__What you are asked to do__.
Once you find the line with "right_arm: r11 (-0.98" in the data that follows, repeat it and every line after it exactly, through the line with "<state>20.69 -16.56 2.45".

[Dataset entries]
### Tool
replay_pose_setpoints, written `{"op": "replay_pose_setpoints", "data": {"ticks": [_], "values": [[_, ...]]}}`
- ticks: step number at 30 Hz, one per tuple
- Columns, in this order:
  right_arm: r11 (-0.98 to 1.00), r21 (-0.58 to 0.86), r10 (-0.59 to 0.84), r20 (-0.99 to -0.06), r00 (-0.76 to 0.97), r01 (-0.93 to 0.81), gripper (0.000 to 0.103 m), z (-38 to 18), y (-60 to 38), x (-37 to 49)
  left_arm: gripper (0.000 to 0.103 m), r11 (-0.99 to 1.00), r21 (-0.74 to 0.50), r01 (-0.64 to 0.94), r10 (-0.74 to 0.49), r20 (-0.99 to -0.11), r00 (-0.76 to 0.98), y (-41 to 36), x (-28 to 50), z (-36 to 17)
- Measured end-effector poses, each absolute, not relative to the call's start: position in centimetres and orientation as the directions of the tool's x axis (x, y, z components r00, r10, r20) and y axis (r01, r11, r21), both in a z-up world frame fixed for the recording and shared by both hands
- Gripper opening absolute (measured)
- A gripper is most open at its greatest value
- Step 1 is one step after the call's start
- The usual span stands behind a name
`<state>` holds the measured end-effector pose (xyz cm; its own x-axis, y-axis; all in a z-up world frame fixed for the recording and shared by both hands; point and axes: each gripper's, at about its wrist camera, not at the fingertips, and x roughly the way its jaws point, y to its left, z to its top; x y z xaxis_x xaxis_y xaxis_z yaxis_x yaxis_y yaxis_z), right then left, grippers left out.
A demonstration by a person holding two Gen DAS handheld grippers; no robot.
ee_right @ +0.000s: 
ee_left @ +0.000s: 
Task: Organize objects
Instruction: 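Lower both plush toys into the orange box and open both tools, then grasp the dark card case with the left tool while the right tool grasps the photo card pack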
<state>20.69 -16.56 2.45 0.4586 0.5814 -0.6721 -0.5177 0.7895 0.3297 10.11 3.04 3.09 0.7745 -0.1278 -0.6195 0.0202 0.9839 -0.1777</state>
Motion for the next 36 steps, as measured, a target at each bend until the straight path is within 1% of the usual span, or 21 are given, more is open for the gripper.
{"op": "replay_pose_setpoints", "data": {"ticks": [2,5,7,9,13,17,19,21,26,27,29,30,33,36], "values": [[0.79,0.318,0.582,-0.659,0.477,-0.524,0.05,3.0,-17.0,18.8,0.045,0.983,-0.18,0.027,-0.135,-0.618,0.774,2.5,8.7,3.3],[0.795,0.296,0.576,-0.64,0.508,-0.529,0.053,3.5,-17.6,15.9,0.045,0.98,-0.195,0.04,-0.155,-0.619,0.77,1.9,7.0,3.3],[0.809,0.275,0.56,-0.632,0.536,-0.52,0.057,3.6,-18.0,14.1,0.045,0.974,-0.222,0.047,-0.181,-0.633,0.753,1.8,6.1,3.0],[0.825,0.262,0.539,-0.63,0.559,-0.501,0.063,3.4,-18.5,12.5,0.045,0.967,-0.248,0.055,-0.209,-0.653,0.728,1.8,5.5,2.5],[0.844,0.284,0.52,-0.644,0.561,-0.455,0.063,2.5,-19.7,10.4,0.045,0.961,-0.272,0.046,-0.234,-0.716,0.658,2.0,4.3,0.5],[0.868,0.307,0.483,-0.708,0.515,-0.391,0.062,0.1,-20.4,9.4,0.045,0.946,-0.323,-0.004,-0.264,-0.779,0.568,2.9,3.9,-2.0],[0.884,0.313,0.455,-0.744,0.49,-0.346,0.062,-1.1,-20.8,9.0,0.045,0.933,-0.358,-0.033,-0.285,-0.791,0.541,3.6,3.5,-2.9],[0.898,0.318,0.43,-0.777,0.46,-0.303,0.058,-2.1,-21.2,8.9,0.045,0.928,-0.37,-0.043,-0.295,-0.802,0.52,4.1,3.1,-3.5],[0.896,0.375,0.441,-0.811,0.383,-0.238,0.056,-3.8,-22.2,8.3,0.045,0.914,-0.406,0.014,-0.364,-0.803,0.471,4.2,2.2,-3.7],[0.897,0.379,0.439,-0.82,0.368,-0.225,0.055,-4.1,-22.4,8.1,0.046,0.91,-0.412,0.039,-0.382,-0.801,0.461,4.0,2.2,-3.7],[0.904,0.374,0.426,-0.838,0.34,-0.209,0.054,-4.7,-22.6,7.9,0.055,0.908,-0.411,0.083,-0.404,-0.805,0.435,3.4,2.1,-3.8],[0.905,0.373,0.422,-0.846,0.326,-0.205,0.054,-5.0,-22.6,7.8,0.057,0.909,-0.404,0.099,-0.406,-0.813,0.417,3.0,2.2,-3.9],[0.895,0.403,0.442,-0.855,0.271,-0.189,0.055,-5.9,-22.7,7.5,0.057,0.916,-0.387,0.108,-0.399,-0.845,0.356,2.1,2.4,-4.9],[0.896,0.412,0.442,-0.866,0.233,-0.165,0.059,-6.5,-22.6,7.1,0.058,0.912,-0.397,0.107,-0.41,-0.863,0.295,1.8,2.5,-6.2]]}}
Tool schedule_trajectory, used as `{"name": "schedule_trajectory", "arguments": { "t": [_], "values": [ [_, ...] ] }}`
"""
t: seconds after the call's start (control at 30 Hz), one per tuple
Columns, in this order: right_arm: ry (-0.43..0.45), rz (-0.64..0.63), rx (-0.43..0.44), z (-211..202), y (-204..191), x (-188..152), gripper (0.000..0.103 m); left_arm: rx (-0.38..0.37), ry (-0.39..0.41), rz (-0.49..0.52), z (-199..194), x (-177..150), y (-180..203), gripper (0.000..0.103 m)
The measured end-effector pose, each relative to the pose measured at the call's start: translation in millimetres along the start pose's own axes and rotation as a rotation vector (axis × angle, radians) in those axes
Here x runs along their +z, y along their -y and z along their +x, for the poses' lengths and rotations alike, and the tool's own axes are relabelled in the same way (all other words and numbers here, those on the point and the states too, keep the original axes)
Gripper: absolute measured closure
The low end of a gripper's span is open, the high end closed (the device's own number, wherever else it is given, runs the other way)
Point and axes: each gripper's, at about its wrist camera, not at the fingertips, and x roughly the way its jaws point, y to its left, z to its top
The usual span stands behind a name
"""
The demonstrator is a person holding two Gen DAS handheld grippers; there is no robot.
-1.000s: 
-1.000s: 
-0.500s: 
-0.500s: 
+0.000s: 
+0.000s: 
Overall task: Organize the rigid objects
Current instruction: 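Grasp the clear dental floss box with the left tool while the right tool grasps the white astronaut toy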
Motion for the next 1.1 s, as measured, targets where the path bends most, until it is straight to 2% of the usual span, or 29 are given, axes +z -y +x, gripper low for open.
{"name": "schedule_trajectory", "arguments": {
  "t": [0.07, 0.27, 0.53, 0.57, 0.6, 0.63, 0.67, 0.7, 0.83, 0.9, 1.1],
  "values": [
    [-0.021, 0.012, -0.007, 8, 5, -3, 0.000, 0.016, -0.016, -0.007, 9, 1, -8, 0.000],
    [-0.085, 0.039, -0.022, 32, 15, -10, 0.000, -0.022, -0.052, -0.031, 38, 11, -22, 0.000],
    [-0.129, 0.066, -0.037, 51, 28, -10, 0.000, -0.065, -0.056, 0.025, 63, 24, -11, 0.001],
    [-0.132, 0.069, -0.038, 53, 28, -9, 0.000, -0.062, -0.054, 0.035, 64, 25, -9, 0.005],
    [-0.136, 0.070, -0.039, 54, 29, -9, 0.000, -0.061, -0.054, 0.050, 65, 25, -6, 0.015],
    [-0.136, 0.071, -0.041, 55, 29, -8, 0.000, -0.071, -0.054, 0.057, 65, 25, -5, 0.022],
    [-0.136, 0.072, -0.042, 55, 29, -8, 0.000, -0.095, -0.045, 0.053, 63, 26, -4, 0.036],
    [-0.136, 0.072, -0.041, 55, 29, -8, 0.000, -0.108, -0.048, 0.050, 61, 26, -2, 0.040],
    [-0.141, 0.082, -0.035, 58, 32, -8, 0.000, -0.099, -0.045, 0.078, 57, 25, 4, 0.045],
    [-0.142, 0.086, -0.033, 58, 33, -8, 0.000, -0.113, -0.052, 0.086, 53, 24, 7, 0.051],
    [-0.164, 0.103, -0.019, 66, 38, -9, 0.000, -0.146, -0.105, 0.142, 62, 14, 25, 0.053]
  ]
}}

__Answer box__.
  right_arm: r11 (-0.98 to 1.00), r21 (-0.58 to 0.86), r10 (-0.59 to 0.84), r20 (-0.99 to -0.06), r00 (-0.76 to 0.97), r01 (-0.93 to 0.81), gripper (0.000 to 0.103 m), z (-38 to 18), y (-60 to 38), x (-37 to 49)
  left_arm: gripper (0.000 to 0.103 m), r11 (-0.99 to 1.00), r21 (-0.74 to 0.50), r01 (-0.64 to 0.94), r10 (-0.74 to 0.49), r20 (-0.99 to -0.11), r00 (-0.76 to 0.98), y (-41 to 36), x (-28 to 50), z (-36 to 17)
- Measured end-effector poses, each absolute, not relative to the call's start: position in centimetres and orientation as the directions of the tool's x axis (x, y, z components r00, r10, r20) and y axis (r01, r11, r21), both in a z-up world frame fixed for the recording and shared by both hands
- Gripper opening absolute (measured)
- A gripper is most open at its greatest value
- Step 1 is one step after the call's start
- The usual span stands behind a name
`<state>` holds the measured end-effector pose (xyz cm; its own x-axis, y-axis; all in a z-up world frame fixed for the recording and shared by both hands; point and axes: each gripper's, at about its wrist camera, not at the fingertips, and x roughly the way its jaws point, y to its left, z to its top; x y z xaxis_x xaxis_y xaxis_z yaxis_x yaxis_y yaxis_z), right then left, grippers left out.
A demonstration by a person holding two Gen DAS handheld grippers; no robot.
ee_right @ +0.000s: 
ee_left @ +0.000s: 
Task: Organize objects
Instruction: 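Lower both plush toys into the orange box and open both tools, then grasp the dark card case with the left tool while the right tool grasps the photo card pack
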<state>20.69 -16.56 2.45 0.4586 0.5814 -0.6721 -0.5177 0.7895 0.3297 10.11 3.04 3.09 0.7745 -0.1278 -0.6195 0.0202 0.9839 -0.1777</state>

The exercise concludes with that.